Raban Shimon ben Gamliel maintains that in both cases of the different inquiries of the Shali'ach, the word "Basar" does not include the secondary type of meat (chicken or fish). Neither type of food is included in "Basar." Rebbi Akiva, on the other hand, maintains that even in the latter inquiry, where the secondary food is bought only when there is no other meat in the market, the secondary food is also included in "Basar," as is evident from the words of the Mishnah.
(The Kesef Mishneh does not explain why Raban Shimon ben Gamliel disagrees with the first category of inquiry. If the Shali'ach normally asks, "Do you want animal meat or chicken meat (or liver)," because both may be called "meat," why should Raban Shimon ben Gamliel say that the word "Basar" means only animal meat? The answer might be that animal meat is more desirable and important to people, and thus they mean animal meat when they say "Basar." Raban Shimon ben Gamliel maintains that the word "Basar" includes only the more desirable type of Basar and not the less desirable type of Basar such as chicken or liver. See KEREN ORAH.)
This is why the Rambam rules that whether or not fish is included in "Basar" depends on the place; it depends on whether a Shali'ach in that place normally asks the sender if fish will suffice when he is sent to buy meat, as the Gemara says. However, the Rambam says that chicken and liver are included in the word "Basar" in all places (according to Rebbi Akiva), because they are considered to be types of meat (even though animal meat is generally more desirable).
Strong support for this approach may be found in the wording of the Gemara.
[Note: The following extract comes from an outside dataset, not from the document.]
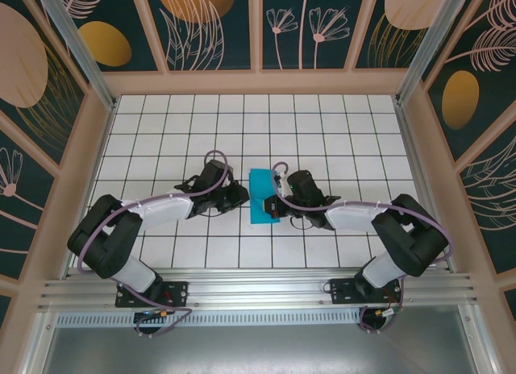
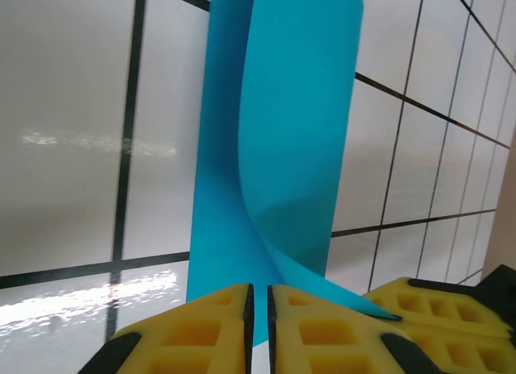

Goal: Fold a paper plane with a square sheet of paper (pick it up from the middle)

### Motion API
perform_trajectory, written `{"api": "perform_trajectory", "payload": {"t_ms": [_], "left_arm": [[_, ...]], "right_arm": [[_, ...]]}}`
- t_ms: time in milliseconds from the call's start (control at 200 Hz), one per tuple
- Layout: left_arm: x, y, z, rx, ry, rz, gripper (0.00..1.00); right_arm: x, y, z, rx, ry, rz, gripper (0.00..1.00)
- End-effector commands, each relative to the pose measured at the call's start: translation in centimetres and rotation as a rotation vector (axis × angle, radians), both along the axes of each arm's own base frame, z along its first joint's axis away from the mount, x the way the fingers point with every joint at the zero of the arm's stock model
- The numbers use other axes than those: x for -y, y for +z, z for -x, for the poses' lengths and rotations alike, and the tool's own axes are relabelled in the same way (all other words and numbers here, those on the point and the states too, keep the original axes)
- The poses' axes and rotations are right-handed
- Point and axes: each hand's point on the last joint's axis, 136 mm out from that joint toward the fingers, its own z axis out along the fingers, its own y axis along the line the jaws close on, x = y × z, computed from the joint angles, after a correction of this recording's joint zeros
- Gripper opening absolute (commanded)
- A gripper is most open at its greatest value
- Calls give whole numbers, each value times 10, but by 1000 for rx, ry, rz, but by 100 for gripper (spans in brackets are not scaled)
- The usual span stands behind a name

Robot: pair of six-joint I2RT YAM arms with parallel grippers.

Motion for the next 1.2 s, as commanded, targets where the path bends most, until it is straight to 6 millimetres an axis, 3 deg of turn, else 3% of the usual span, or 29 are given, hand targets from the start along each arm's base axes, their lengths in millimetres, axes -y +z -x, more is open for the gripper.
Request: {"api": "perform_trajectory", "payload": {"t_ms": [0, 390, 560, 911, 1081, 1196], "left_arm": [[9, -3, 3, -16, -8, 28, 16], [7, -3, 4, -10, 6, 26, 16], [18, -3, 9, -16, -25, 60, 16], [23, -13, 21, -64, -21, 59, 11], [10, -9, 12, -12, 26, -9, 12], [-4, -5, 4, 21, 75, -84, 12]], "right_arm": [[1, 14, -5, 39, -27, -47, 0], [7, 10, -2, 10, -110, -38, 0], [8, 9, -1, 3, -161, -29, 0], [13, 9, -4, -9, -234, -30, 0], [24, 10, -11, -52, -369, -42, 0], [20, 13, -12, -88, -435, -100, 0]]}}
Earlier (54a), when the Gemara explains the dispute between the Rabanan and Rebbi Akiva, it says that the Rabanan maintain that an item which a Shali'ach must ("d'Tzarich") ask about is not included in the object of the Neder, while Rebbi Akiva maintains that anything which a Shali'ach asks about is the same as the object in the Neder. Later (54b), when the Gemara compares fish with chicken, it says that according to Rebbi Akiva fish are included in the Neder because it is normal for a Shali'ach ("d'Avid Shelicha") to ask about it. Why does the Gemara use three different phrases to express the same idea?
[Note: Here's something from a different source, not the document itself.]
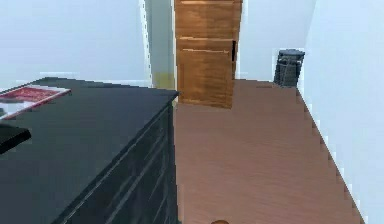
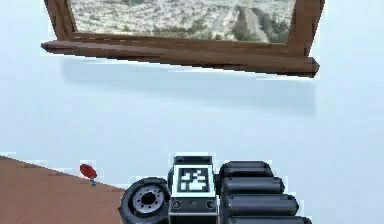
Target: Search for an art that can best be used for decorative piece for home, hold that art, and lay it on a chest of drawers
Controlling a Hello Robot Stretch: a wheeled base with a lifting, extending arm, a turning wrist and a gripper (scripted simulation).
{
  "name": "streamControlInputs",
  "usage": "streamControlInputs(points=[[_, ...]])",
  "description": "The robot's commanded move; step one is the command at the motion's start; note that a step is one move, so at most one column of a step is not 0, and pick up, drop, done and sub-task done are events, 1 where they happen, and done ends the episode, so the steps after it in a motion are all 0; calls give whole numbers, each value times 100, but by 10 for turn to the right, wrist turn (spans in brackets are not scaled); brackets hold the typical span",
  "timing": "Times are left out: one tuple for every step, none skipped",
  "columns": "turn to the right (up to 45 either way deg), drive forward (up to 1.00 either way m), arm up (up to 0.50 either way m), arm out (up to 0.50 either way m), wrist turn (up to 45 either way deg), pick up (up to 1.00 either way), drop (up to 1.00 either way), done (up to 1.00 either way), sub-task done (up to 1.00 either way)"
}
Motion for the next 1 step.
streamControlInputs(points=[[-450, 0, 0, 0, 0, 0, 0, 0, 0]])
According to the Kesef Mishneh's approach in the Rambam, the Gemara is clear. The first type of food -- a food which is called "Basar" and may have been included in the command of the sender (such as chicken and liver) -- is a food which a Shali'ach needs to ask about immediately. It is called something which a Shali'ach "must" ask about; since the term "Basar" includes both meat and chicken, the Shali'ach must ask what the sender wants. The Rabanan maintain that even those items are not included in the Neder which prohibits "Basar." Rebbi Akiva, on the other hand, maintains that even when the Shali'ach does not need to ask, but it is merely normal for him to ask, such as when he does not find any Basar and returns to ask if the sender wants fish instead, that item is included in the Neder. Since Rebbi Akiva maintains that both (chicken or liver, and fish) are included in "Basar," the Gemara does not say that the Shali'ach "must" ask ("d'Tzarich") or that it is "normal" for him to ask ("d'Avid"), but rather merely that he "asks" about it.
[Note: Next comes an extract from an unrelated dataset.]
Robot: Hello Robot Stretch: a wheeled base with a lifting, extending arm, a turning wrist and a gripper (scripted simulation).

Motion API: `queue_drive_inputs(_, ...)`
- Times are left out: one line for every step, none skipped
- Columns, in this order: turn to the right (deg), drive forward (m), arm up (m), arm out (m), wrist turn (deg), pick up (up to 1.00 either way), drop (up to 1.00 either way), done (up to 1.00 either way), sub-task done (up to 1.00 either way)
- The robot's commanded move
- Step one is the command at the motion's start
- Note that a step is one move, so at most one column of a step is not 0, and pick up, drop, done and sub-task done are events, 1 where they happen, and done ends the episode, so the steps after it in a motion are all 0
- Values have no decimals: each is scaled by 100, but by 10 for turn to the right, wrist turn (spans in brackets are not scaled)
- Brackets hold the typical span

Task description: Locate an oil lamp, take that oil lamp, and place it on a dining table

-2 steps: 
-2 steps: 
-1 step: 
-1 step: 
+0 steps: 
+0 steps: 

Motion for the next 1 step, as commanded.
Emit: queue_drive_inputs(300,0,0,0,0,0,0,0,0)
When the Gemara (54b) attempts to show that fish should be included in a Neder of "Basar" just as chicken is included (according to Rebbi Akiva), it refers only to the second type of inquiry, where the Shali'ach asks if he should buy fish if he cannot find any Basar. Therefore, the Gemara uses the appropriate term and says that it is "normal" ("d'Avid") for a Shali'ach to ask! (The Gemara uses the term "d'Avid" also with regard to chicken only because it must use that term with regard to fish.)